→ Problem to work on
Write out the listing below again, precisely as it is given.

[[ Information provided, beginning ]]

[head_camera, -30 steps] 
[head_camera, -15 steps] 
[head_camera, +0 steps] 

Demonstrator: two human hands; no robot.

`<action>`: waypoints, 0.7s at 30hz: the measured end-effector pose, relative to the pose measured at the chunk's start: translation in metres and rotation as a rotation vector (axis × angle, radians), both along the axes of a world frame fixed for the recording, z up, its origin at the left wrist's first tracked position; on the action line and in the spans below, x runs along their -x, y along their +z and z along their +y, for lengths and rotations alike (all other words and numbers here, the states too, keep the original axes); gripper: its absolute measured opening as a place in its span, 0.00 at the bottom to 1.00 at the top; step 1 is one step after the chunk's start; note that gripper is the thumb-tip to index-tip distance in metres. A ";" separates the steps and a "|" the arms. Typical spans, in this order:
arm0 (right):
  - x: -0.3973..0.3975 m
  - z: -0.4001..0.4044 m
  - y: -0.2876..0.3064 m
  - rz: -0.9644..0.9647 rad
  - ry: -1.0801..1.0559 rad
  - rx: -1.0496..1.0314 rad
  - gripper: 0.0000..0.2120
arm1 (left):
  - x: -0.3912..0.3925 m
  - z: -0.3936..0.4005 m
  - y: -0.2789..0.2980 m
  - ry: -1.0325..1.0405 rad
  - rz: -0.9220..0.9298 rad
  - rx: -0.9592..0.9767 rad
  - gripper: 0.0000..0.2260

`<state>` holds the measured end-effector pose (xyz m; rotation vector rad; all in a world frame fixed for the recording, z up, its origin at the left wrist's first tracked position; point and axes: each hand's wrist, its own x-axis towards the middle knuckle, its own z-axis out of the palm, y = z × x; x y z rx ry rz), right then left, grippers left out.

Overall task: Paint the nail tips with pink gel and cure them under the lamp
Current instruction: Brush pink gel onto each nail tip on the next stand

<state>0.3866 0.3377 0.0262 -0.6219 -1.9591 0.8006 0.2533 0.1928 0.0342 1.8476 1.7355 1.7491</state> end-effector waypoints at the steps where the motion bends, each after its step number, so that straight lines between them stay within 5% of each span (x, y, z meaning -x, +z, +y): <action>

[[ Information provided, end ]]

→ Answer area
[head_camera, -30 steps] 
[head_camera, -15 steps] 
[head_camera, +0 steps] 

Demonstrator: two human hands; no robot.

`<action>`: waypoints, 0.7s at 30hz: the measured end-effector pose, relative to the pose measured at the chunk's start: translation in metres and rotation as a rotation vector (axis × angle, radians), both along the axes of a world frame fixed for the recording, z up, its origin at the left wrist's first tracked position; on the action line and in the spans below, x runs along their -x, y along their +z and z along their +y, for lengths and rotations alike (all other words and numbers here, the states too, keep the original axes); gripper: its absolute measured opening as a place in its span, 0.00 at the bottom to 1.00 at the top; step 1 is one step after the chunk's start; note that gripper is the thumb-tip to index-tip distance in metres. A ";" separates the steps and a "|" the arms. Typical spans, in this order:
arm0 (right):
  - x: -0.3973..0.3975 m
  - z: -0.4001..0.4044 m
  - y: -0.2876..0.3064 m
  - rz: -0.9644..0.9647 rad
  - ry: -1.0801..1.0559 rad
  - rx: -1.0496..1.0314 rad
  - gripper: 0.0000..0.2120
arm1 (left):
  - x: -0.3912..0.3925 m
  - z: -0.3936..0.4005 m
  - y: -0.2789..0.2980 m
  - ry: -1.0325..1.0405 rad
  - rz: -0.9220..0.9298 rad
  - rx: -0.9592..0.9767 rad
  - gripper: 0.0000..0.2260

`<state>` holds the measured end-effector pose (xyz m; rotation vector rad; all in a world frame fixed for the recording, z up, its origin at the left wrist's first tracked position; point and axes: each hand's wrist, its own x-axis towards the middle knuckle, its own z-axis out of the palm, y = z × x; x y z rx ry rz), right then left, grippers left out.

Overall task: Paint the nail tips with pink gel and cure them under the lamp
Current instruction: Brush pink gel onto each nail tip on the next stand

<state>0.3866 0.3377 0.0262 -0.6219 -1.9591 0.8006 0.2533 0.1928 0.0342 1.8476 1.7355 1.7491</state> end-effector waypoints at the steps where the motion bends, each after its step number, so that straight lines between them stay within 5% of each span (x, y, z meaning -x, +z, +y): <action>

The output contains nothing further.